I used a 1024x1050 image, converted it to YV12 and then repeatedly updated a streaming texture and displayed it on the screen.  I ran this test on a Mac Pro running Mac OS X using both MMX optimized software color conversion and OpenGL GLSL color conversion.

The code is available here:

SDL_RENDER_DRIVER=software ./yuvspeedtest ~/bluemarble2k_big.bmp
Using software rendering
26.83 frames per second

SDL_RENDER_DRIVER=opengl ./yuvspeedtest ~/bluemarble2k_big.bmp
Using opengl rendering
1040.53 frames per second

Using hardware shader acceleration got almost a 50x speedup!

Fifty times?! That's right...FIFTY! OMG!!!



  1. The YUV offset is unused (const offest).

  2. Nope, this line uses it:
    yuv += offset;

  3. Oops, sorry for the noise, my browser's search feature has gone wrong.

  4. You test this with your SMPEG library or something else?

  5. I tested it with the YUV speed test listed above.
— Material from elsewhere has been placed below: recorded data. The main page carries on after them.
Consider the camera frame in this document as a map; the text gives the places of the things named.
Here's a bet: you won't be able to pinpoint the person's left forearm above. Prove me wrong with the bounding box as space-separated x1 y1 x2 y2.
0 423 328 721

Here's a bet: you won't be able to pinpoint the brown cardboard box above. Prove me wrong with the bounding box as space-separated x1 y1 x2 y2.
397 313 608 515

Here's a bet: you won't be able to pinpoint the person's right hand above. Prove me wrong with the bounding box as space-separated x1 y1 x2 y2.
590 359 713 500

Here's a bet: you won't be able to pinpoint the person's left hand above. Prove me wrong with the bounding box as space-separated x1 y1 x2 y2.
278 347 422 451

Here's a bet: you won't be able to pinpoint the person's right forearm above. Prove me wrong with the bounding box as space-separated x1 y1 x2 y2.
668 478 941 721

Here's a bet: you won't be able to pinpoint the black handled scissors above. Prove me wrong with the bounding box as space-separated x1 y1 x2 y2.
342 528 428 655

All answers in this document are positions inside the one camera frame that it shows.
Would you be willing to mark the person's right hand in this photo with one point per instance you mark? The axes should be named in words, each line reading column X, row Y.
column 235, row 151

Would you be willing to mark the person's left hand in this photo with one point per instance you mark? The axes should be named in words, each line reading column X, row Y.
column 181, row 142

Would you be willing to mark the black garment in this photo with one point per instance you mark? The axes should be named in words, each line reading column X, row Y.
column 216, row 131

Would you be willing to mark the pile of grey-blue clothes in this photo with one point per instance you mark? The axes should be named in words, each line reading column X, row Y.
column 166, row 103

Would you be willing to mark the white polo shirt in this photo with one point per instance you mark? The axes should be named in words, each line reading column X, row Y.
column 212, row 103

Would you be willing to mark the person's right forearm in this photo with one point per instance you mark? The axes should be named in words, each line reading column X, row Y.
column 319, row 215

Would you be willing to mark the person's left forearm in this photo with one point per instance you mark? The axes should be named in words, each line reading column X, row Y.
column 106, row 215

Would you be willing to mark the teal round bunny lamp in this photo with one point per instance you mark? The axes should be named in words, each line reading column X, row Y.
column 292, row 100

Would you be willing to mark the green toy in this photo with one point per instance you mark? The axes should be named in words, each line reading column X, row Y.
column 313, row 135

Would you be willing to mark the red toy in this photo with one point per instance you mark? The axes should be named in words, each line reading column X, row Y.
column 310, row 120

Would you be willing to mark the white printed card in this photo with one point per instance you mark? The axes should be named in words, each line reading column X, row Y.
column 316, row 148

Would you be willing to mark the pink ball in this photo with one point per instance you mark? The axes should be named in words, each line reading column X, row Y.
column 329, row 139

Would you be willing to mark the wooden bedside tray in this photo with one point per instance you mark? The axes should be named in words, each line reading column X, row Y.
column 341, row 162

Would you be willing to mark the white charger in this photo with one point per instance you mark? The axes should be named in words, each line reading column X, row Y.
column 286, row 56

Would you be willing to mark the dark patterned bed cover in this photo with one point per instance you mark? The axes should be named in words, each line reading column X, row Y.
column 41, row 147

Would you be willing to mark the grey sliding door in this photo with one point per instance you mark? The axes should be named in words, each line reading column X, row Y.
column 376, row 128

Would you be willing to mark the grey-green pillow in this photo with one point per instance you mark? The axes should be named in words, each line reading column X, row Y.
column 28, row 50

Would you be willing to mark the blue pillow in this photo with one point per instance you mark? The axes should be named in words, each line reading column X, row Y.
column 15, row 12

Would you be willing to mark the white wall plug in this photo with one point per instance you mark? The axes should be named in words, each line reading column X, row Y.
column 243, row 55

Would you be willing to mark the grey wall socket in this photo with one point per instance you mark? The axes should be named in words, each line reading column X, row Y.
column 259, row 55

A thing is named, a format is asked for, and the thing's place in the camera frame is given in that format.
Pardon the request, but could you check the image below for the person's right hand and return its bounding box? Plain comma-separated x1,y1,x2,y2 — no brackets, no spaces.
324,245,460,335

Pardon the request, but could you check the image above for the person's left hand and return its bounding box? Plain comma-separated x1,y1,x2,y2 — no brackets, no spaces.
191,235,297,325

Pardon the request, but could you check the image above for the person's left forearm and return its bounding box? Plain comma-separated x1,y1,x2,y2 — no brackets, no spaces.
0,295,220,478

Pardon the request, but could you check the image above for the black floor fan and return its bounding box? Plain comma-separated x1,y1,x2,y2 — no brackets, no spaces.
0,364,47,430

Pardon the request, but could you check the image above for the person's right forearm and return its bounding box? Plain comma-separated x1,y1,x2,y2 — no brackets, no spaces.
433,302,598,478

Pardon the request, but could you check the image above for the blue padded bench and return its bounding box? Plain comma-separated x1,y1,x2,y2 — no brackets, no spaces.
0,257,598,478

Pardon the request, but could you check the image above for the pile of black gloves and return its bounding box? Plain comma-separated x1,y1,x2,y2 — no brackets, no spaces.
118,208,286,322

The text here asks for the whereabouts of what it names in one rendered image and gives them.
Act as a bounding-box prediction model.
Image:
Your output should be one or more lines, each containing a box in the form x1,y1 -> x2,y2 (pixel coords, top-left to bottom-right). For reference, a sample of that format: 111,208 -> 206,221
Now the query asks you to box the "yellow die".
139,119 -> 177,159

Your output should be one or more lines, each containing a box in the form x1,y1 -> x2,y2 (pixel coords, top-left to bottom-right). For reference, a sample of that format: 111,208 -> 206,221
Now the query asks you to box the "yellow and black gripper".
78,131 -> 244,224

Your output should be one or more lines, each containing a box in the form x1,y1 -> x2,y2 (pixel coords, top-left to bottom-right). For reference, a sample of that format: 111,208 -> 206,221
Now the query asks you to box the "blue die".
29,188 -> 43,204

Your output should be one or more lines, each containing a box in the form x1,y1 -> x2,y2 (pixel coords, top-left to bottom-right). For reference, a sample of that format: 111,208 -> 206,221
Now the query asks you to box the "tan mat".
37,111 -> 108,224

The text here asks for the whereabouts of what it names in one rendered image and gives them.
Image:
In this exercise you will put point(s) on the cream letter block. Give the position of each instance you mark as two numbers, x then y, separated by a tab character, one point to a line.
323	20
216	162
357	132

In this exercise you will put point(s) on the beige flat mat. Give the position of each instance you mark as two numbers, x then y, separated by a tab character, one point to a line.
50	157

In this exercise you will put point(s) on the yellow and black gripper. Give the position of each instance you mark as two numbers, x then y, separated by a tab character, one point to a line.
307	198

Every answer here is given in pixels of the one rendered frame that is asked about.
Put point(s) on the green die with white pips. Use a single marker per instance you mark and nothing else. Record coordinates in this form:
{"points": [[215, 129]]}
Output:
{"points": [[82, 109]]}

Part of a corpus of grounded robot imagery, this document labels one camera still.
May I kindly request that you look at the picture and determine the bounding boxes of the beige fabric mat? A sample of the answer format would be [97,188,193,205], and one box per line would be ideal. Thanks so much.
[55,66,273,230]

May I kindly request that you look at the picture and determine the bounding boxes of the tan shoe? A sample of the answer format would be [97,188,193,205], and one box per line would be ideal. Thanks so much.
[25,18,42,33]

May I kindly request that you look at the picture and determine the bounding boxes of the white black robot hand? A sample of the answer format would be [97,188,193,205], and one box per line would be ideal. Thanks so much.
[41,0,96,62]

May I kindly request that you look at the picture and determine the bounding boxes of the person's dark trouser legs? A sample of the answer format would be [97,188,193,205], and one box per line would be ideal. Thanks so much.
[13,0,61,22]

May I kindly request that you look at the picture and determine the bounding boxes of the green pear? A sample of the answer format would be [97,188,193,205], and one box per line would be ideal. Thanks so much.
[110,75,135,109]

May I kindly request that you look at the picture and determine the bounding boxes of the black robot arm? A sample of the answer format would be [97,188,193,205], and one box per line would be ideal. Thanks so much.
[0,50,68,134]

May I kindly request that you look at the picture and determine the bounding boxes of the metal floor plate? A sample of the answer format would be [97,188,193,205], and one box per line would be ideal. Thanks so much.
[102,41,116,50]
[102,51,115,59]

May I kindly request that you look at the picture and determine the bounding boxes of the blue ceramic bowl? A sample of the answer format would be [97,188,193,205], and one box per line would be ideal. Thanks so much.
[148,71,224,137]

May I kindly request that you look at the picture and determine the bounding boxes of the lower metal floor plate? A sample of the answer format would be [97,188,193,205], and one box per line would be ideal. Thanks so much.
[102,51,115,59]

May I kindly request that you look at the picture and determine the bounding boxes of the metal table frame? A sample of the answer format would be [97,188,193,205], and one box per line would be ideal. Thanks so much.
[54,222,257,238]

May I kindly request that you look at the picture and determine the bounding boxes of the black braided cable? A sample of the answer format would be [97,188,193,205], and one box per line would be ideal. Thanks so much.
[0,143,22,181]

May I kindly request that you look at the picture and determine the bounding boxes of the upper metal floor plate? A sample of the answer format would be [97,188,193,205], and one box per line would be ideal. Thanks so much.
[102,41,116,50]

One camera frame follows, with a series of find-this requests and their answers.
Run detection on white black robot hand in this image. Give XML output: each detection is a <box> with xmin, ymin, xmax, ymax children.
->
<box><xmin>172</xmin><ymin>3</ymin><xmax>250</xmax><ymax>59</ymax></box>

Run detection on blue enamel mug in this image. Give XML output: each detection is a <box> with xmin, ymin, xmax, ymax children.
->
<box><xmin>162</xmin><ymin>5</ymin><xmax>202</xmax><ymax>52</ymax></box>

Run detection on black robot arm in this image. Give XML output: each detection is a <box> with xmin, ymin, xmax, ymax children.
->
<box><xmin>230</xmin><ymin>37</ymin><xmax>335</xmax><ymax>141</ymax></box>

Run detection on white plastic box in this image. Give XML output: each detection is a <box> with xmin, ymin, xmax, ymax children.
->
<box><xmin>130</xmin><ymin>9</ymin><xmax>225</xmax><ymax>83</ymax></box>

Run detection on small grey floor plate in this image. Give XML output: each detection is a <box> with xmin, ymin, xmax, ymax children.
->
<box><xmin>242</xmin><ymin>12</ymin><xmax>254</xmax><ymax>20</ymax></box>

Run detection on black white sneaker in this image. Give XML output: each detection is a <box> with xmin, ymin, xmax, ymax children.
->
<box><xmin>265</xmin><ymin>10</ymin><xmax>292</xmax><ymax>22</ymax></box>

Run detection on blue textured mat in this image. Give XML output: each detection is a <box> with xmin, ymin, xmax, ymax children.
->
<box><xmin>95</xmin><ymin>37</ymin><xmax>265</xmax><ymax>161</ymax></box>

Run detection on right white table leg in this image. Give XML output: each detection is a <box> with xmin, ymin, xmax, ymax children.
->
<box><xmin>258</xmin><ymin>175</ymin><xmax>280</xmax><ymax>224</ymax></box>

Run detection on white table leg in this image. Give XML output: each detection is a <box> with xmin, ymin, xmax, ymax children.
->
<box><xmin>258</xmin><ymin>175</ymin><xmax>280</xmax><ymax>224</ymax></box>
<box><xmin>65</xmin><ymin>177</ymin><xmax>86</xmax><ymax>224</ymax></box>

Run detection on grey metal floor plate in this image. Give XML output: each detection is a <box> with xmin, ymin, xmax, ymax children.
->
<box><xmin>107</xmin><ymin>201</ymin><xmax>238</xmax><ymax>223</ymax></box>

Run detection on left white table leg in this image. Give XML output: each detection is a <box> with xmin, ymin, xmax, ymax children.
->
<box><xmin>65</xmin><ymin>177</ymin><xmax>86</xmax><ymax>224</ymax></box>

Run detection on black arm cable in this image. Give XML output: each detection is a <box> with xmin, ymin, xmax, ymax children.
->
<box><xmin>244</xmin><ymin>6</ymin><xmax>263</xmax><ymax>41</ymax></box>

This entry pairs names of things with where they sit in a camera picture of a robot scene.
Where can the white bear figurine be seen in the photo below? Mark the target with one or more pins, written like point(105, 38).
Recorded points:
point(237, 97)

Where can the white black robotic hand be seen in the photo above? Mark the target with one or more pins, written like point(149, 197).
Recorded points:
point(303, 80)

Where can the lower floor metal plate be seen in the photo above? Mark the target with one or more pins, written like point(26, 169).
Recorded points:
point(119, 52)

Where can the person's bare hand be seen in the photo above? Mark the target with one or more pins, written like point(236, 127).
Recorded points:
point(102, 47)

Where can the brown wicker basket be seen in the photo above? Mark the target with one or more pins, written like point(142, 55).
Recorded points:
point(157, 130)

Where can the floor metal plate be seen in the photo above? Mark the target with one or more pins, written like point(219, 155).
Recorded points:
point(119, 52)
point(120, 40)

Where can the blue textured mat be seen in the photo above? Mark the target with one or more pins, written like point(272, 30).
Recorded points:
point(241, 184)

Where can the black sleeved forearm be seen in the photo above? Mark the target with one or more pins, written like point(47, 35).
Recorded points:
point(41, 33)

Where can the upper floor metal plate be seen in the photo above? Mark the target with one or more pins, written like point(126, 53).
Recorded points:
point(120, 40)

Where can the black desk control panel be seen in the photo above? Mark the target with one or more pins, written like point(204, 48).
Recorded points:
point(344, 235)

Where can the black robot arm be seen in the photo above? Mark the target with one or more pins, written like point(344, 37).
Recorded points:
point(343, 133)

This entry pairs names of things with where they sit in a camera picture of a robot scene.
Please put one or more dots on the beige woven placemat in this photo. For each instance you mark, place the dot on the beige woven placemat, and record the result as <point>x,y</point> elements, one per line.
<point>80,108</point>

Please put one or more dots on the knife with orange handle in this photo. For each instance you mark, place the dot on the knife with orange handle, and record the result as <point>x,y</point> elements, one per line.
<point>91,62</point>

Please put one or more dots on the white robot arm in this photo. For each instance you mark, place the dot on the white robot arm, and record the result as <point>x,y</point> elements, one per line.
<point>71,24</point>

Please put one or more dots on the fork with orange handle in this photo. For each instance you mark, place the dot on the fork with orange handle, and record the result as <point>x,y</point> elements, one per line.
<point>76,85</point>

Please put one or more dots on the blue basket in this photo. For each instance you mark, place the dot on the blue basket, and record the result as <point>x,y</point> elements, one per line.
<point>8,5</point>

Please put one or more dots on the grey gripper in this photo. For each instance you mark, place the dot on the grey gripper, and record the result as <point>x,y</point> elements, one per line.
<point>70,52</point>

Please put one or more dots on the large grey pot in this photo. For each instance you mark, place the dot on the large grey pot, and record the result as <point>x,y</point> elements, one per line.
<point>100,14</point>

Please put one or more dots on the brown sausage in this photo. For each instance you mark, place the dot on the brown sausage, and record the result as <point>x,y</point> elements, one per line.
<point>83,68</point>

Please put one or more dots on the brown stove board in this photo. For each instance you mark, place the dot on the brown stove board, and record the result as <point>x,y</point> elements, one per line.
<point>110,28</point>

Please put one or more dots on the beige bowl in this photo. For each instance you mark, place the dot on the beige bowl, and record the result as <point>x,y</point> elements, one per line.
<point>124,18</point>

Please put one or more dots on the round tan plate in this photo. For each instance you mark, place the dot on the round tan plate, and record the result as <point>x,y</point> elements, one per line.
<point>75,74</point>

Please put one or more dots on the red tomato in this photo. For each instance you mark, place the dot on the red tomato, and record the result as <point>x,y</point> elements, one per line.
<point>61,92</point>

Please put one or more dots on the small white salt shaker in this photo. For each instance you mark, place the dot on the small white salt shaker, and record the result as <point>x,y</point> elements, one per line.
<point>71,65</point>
SMPEG would be a good production test, but there's some multi-threaded re-architecting that needs to happen in that library before it's ready to use with this code.

  6. Great work Sam
    More blog posts

    does your name mean "sam lantiga or ken" in french? slouken.

    anyway you are a juggernaut.
    my theory that there are only 50 people in the universe is proven by the few replies here,

  7. Thanks!

    My name is Fresian actually, and means "of the land"

  8. Nice post! I was thinking about doing something similar to speed up JPEG processing for large images.

    I've noticed that you're only using the first 8 bits of each texture. Might this be a waste of CPU >> GPU bandwidth? How does performance improve further when you combine the UV planes as a .xy 16-bit texture access?

    Going further, I wonder if there's a clever way to combine Y with the UV planes as well? Currently you're making good use of the GPU interpolating your chroma subsampled planes.

    Perhaps it's as simple as first having the CPU place (decode) YUV into one 24bit W*H texture, where the UV planes fill only half of the texture (W/2*H/2). Then you might have two texture access in your fragment shader: i) sample Y at the current tcoord varying; ii) sample UV simultaneously at tcoord*0.5... that's 1/3 of the CPU >> GPU bandwidth required, one less texture access and two less texture units reserved in your fragment shader.


  9. Hi Fresian,

    I tried your shader script, but get chaos colors. I think maybe I choosed a wrong tcoord value.

    I can render the RGB565 imgage with Texture, and I used the same texCoords with that one.

    Can you provide some OpenGL ES 2 sample code to use your shader?

    Thanks in advance.